House Majority Leader Kevin McCarthy and House Minority Leader Nancy Pelosi could have their political careers defined by what happens Nov. 6 in their home state of California.
Since early last year both McCarthy, 53, and Pelosi, 78, realized that their state would host the largest number of contested House races, dedicating a large amount of time and resources to California, particularly a cluster of districts around Los Angeles and San Diego that sided with Hillary Clinton over Donald Trump in 2016. Ever since House Speaker Paul D. Ryan (R-Wis.) announced in April that he would retire, the McCarthy-Pelosi jousting in California has resulted in something akin to a shadow boxing match with a chance to make history.
If Republicans hold the majority and McCarthy moves up, he would be the first GOP speaker from west of Iowa and would give President Trump a trusted ally in the post. If Democrats win the majority and Pelosi gets the votes, she would become the first speaker to win, lose and reclaim the gavel since Sam Rayburn (D-Tex.) in 1955.
And if the two of them end up leading their respective caucuses next year, they would be the first pair from the same state to serve concurrently as speaker and minority leader.
Much of the outcome will depend on their home turf. Pelosi’s Democrats need a national gain of just 23 seats, and they are well on their way to winning seven East Coast seats that are being vacated by moderate Republicans. A big night in California, picking up five or more seats, would put the Democrats in prime shape to win back the majority.
That’s why Pelosi went all-in ahead of the state’s June 5 primary, working behind the scenes to get Democratic incumbents to endorse the candidates most likely to win in the November general election. It wasn’t a popular move, as it sometimes meant that veteran lawmakers with strong liberal credentials were angering their activist allies, but Pelosi deflected the criticism with a wave of her hand.
“They may be subjected to criticism for that, but I’d rather be criticized for winning than criticized for losing,” Pelosi told reporters before the primary.
In almost every case, Democrats got the preferred candidate onto the November ballot, and they avoided getting shut out of any big races. The state’s unique primary system puts candidates from both parties in the same vote, and the top two advance to the general election.
But Republicans looked at the results in some key districts — take Rep. Steve Knight (R) from north of Los Angeles and the collection of GOP candidates running to succeed Rep. Edward R. Royce (R) in Orange County — and saw their side clear more than 50 percent of primary voters.
“They didn’t play very well in the primary,” McCarthy said in a recent interview, contending that Democrats “should rethink their political” strategy.
Democrats now hold 39 House seats in California, Republicans just 14. That’s a massive shift from the nearly even split in the delegation 16 years ago, so McCarthy is fighting to keep the GOP from being driven into near-extinction there.

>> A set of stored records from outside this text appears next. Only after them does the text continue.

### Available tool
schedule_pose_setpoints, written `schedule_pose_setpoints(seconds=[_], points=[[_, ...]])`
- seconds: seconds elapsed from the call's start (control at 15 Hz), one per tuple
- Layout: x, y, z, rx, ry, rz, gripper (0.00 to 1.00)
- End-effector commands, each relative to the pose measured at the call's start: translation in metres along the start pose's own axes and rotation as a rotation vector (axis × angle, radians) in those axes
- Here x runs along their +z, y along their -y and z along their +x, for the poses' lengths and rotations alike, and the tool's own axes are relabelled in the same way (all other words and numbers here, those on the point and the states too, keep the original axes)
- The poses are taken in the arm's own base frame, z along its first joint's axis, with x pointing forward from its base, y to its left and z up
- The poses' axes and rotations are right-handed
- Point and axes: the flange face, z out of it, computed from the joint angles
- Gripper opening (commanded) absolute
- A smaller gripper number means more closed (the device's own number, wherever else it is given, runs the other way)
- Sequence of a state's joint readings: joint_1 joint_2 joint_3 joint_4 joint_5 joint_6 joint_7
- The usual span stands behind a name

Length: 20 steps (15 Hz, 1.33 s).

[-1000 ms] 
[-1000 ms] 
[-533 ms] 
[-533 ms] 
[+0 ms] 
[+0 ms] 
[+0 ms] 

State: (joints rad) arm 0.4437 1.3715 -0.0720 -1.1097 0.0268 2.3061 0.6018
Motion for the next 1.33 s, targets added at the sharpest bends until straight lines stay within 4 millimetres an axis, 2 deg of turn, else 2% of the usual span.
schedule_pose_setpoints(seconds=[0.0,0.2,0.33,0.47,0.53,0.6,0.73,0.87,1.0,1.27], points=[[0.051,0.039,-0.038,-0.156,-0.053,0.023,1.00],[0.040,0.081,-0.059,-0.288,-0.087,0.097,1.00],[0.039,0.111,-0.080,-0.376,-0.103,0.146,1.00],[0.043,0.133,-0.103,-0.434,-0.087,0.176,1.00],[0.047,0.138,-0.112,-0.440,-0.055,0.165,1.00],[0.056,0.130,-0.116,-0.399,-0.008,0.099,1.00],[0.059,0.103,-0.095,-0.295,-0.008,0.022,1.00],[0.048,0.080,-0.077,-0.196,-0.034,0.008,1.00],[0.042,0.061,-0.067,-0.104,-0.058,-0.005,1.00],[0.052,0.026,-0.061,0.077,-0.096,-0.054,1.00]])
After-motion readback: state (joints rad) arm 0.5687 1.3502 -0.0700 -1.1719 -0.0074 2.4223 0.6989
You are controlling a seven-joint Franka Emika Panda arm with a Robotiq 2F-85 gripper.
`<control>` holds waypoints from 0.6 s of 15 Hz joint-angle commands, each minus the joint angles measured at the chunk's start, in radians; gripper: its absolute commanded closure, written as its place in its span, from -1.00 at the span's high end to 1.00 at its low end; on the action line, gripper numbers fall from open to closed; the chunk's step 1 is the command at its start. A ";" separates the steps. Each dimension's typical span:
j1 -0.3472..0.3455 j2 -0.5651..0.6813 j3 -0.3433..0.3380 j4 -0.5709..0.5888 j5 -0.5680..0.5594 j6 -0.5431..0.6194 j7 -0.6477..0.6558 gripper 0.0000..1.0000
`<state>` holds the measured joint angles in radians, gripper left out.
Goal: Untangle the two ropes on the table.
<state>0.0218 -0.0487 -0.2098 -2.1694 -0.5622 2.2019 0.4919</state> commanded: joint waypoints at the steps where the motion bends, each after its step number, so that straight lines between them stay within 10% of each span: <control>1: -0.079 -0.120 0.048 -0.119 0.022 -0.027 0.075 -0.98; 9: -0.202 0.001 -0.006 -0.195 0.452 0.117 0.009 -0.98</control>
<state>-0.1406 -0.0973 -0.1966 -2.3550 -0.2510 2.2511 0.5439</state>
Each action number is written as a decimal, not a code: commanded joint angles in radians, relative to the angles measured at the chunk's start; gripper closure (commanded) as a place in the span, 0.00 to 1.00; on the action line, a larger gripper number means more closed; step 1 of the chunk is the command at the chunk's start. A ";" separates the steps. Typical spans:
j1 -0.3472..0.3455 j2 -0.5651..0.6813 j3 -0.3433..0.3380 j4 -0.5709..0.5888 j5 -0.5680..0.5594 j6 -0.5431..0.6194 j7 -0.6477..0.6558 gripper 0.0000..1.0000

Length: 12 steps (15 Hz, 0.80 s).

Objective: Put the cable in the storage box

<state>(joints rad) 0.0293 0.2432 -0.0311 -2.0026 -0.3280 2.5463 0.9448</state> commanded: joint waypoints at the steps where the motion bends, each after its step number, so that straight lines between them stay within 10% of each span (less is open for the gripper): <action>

Back in October, McCarthy hosted Vice President Pence for fundraisers in Los Angeles and Bakersfield, the GOP leader’s hometown, and netted $5 million that was distributed to the seven California Republicans in districts that Clinton won. He and Pence considered those events so successful that the two formed a joint fundraising effort to benefit a couple of dozen GOP incumbents throughout the nation.
But McCarthy still realized that Republicans had a top-of-the-ticket problem: No serious Republican ran for the nomination against Sen. Dianne Feinstein (D) and they were in danger of also being shut out of the governor’s race.
A few weeks out he threw his support behind John Cox, then nudged Trump to endorse him, and the Republican advanced to the November general election for governor. In addition, McCarthy transferred $300,000 into the effort to get a ballot initiative to repeal a gas tax, putting that proposal on the November ballot.
California Republicans view the gas initiative as a potent draw and test-ran their campaign in a successful recall in the June primary against a state senator who voted for the 12-cent tax. “We just recalled the state senator, and we’ve got a state initiative on the ballot,” McCarthy said.
Still, these moves were playing catch-up to what Pelosi and the Democratic Congressional Campaign Committee (DCCC) had done in California. They placed staff on the ground in Southern California early last year to begin rallying voters against House Republicans and also surveying the landscape for up-and-coming candidates.
By May 2017, California Republicans faced ad campaigns from the DCCC targeting their votes to repeal the Affordable Care Act. Late last year, Royce and Rep. Darrell Issa, also representing California, joined the dozens of Republicans deciding to retire.
McCarthy and Pelosi have let their personal rivalry slip in public a few times. “I kind of like Pelosi staying around. As long as she’s there, I think we stay in the majority,” McCarthy told reporters after the 2016 elections, mocking her decision to remain leader despite high unfavorable ratings.
In November 2014, after a drubbing that put Democrats in their deepest hole since the late 1940s, Pelosi still made fun of McCarthy for failing to make a dent in California.
“We have a new leader on the Republican side who’s going to take back some of these seats,” Pelosi told reporters back then, noting that it was his first election as House majority leader. “We not only won all the seats, we picked up a seat.”
If she wants the gavel back, Pelosi needs to pick up a few more California seats this time.